Regular expression group capture with multiple matches

Question

Quick regular expression question.
I'm trying to capture multiple instances of a capture group in python (don't think it's python specific), but the subsequent captures seems to overwrite the previous.

In this over-simplified example, I'm essentially trying to split a string:

x = 'abcdef'
r = re.compile('(\w){6}')
m = r.match(x)
m.groups()     # = ('f',) ?!?

I want to get ('a', 'b', 'c', 'd', 'e', 'f'), but because regex overwrites subsequent captures, I get ('f',)

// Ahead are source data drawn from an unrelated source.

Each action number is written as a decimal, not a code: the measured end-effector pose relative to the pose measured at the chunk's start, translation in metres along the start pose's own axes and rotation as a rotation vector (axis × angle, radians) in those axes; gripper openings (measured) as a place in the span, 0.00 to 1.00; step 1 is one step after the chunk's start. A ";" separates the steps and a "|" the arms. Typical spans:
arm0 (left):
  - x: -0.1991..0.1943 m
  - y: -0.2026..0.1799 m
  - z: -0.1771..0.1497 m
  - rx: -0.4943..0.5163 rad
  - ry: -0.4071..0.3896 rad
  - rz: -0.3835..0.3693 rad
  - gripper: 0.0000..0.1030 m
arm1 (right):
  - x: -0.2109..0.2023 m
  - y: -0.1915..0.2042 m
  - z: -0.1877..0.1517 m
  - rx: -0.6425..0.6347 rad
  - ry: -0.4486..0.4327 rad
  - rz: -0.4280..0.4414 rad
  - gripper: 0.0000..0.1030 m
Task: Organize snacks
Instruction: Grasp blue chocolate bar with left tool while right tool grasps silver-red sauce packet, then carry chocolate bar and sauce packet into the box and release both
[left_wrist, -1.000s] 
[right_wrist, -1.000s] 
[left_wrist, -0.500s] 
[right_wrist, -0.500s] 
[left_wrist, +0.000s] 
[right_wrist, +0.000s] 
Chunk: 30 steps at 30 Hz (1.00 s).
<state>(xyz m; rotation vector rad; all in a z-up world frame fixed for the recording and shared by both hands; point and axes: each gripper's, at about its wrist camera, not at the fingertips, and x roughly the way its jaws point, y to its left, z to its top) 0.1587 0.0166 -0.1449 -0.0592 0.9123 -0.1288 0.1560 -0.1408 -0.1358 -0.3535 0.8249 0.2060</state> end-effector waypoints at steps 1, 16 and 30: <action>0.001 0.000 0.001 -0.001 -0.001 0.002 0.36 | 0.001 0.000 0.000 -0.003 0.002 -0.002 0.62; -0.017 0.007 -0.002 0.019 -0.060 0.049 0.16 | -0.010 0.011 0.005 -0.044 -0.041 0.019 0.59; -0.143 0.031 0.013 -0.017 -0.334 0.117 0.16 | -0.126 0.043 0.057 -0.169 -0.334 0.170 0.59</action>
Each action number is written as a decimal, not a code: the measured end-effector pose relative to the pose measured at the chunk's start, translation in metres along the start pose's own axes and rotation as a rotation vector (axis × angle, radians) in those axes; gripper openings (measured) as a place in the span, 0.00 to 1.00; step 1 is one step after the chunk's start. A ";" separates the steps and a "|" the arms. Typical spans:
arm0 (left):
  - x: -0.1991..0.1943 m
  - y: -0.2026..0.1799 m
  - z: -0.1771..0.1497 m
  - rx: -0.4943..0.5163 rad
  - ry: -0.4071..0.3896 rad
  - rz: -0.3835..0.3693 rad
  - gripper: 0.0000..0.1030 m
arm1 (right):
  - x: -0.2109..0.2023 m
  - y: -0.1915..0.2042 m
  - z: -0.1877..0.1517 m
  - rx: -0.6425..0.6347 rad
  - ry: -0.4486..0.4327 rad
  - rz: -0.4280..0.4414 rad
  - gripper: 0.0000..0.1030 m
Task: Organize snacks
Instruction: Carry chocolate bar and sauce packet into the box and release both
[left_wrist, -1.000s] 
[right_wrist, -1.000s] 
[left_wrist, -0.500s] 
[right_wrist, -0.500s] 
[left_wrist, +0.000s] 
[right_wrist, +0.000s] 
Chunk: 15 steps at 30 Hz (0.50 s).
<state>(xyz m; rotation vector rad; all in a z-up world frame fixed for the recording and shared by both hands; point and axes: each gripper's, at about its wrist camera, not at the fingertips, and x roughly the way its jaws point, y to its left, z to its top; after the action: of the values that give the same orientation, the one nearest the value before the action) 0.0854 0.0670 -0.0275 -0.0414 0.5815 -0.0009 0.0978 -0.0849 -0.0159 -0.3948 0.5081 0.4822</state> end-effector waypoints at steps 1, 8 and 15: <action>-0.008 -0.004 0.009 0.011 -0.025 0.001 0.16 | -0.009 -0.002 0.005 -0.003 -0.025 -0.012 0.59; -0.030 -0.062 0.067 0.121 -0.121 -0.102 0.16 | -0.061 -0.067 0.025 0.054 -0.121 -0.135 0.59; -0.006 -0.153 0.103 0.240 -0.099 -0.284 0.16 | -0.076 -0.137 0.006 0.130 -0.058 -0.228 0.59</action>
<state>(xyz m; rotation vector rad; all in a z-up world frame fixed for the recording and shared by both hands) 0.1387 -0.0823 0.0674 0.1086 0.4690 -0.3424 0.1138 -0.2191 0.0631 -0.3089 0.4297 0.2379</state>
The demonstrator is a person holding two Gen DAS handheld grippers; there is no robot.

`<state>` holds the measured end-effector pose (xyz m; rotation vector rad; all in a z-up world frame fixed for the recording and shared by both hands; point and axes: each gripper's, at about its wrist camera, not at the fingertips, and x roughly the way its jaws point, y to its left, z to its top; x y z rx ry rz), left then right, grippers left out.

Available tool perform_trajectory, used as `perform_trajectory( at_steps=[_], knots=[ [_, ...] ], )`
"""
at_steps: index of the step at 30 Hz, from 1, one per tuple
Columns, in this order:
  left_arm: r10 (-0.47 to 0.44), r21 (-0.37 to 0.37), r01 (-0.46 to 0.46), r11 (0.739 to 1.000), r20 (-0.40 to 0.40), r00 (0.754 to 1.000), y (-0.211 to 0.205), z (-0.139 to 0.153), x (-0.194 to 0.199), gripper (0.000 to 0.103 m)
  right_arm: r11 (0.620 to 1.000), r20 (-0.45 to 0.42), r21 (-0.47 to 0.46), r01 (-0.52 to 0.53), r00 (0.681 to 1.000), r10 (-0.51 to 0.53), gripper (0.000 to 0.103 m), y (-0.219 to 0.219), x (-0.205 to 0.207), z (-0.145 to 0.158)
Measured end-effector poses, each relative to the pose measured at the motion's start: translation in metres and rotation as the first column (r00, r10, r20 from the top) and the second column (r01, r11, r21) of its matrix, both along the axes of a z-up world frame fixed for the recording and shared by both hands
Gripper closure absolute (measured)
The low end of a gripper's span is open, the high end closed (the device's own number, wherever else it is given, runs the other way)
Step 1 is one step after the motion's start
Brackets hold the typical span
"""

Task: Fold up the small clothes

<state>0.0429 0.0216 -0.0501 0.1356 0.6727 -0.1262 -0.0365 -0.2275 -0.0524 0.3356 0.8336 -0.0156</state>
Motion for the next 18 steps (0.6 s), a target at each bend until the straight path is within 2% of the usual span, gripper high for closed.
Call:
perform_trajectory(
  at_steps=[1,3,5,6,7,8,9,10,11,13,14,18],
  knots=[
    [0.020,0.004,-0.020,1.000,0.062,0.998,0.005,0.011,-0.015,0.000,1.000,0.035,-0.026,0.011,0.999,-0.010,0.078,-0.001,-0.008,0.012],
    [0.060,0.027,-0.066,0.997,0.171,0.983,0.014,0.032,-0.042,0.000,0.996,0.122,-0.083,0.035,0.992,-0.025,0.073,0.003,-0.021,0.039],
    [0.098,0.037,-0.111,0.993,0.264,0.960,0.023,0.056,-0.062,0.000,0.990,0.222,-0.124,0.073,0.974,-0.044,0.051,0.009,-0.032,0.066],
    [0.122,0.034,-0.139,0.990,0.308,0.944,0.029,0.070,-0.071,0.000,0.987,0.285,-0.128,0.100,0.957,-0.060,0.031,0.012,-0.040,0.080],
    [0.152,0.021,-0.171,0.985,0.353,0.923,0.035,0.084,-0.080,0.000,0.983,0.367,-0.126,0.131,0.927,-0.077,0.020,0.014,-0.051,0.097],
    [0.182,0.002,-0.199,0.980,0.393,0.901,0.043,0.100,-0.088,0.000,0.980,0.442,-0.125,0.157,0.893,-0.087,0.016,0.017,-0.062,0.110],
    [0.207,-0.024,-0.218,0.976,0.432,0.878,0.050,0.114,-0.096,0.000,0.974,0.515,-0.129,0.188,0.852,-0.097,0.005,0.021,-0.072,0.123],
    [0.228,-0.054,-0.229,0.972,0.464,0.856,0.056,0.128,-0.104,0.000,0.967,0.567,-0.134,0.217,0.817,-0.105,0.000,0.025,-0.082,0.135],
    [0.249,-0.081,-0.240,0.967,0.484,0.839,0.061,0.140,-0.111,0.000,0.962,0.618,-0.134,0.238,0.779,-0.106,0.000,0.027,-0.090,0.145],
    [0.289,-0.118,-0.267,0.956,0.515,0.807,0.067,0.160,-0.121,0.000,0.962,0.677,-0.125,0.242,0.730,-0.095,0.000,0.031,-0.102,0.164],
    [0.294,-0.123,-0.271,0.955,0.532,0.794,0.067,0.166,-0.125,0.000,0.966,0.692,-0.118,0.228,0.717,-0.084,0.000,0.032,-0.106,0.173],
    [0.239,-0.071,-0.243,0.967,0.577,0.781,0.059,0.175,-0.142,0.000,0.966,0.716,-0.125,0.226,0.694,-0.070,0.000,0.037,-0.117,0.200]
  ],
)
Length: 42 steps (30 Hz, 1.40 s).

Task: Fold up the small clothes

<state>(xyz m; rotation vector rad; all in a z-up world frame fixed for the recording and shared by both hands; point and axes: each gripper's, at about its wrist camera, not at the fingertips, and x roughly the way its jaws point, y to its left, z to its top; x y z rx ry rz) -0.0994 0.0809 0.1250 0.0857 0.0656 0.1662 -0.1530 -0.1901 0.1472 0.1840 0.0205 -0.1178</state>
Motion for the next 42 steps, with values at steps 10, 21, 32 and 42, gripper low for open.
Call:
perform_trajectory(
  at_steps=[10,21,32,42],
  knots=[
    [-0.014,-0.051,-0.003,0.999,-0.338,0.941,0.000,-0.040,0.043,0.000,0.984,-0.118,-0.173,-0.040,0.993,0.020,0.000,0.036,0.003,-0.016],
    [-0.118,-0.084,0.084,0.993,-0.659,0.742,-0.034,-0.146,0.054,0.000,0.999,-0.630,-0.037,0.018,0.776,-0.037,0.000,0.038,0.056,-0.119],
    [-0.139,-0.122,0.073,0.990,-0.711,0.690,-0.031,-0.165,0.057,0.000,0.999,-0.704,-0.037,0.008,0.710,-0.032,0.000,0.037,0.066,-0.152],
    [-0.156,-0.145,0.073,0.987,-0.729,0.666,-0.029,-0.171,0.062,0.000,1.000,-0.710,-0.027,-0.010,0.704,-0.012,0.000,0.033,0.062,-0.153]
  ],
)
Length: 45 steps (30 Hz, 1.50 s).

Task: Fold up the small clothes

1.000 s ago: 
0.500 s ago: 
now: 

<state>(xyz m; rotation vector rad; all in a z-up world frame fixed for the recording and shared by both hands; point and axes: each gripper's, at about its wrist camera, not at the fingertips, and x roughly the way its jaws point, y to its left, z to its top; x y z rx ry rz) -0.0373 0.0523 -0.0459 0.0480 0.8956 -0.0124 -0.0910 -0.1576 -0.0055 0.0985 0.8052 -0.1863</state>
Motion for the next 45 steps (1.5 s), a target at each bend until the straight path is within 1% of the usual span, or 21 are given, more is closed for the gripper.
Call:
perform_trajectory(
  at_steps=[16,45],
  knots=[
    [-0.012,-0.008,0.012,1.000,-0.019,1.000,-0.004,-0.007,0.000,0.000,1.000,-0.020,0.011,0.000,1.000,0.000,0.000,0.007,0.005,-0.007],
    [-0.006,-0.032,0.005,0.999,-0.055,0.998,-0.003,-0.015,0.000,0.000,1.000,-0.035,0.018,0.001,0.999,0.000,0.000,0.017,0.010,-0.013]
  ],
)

Is this how regex is supposed to behave? Is there a way to do what I want without having to repeat the syntax six times?

Thanks in advance!
Andrew

Answer 1

You can't use groups for this, I'm afraid. Each group can match only once, I believe all regexes work this way. A possible solution is to try to use findall() or similar.

r=re.compile(r'\w')
r.findall(x)
# 'a', 'b', 'c', 'd', 'e', 'f'

Answer 2

The regex module can do this.

> m = regex.match('(\w){6}', "abcdef")
> m.captures(1)
['a', 'b', 'c', 'd', 'e', 'f']

Also works with named captures:

> m = regex.match('(?P<letter>)\w)', "abcdef")
> m.capturesdict()
{'letter': ['a', 'b', 'c', 'd', 'e', 'f']}

The regex module is expected to replace the 're' module - it is a drop-in replacement that acts identically, except it has many more features and capabilities.

Answer 3

To find all matches in a given string use re.findall(regex, string). Also, if you want to obtain every letter here, your regex should be either '(\w){1}' or just '(\w)'.

See:

r = re.compile('(\w)')
l = re.findall(r, x)

l == ['a', 'b', 'c', 'd', 'e', 'f']

Answer 4

I suppose your question is a simplified presentation of your need.

Then, I take an exemple a little more complex:

import re

pat = re.compile('[UI][bd][ae]')

ch = 'UbaUdeIbaIbeIdaIdeUdeUdaUdeUbeIda'

print [mat.group() for mat in pat.finditer(ch)]

result

['Uba', 'Ude', 'Iba', 'Ibe', 'Ida', 'Ide', 'Ude', 'Uda', 'Ude', 'Ube', 'Ida']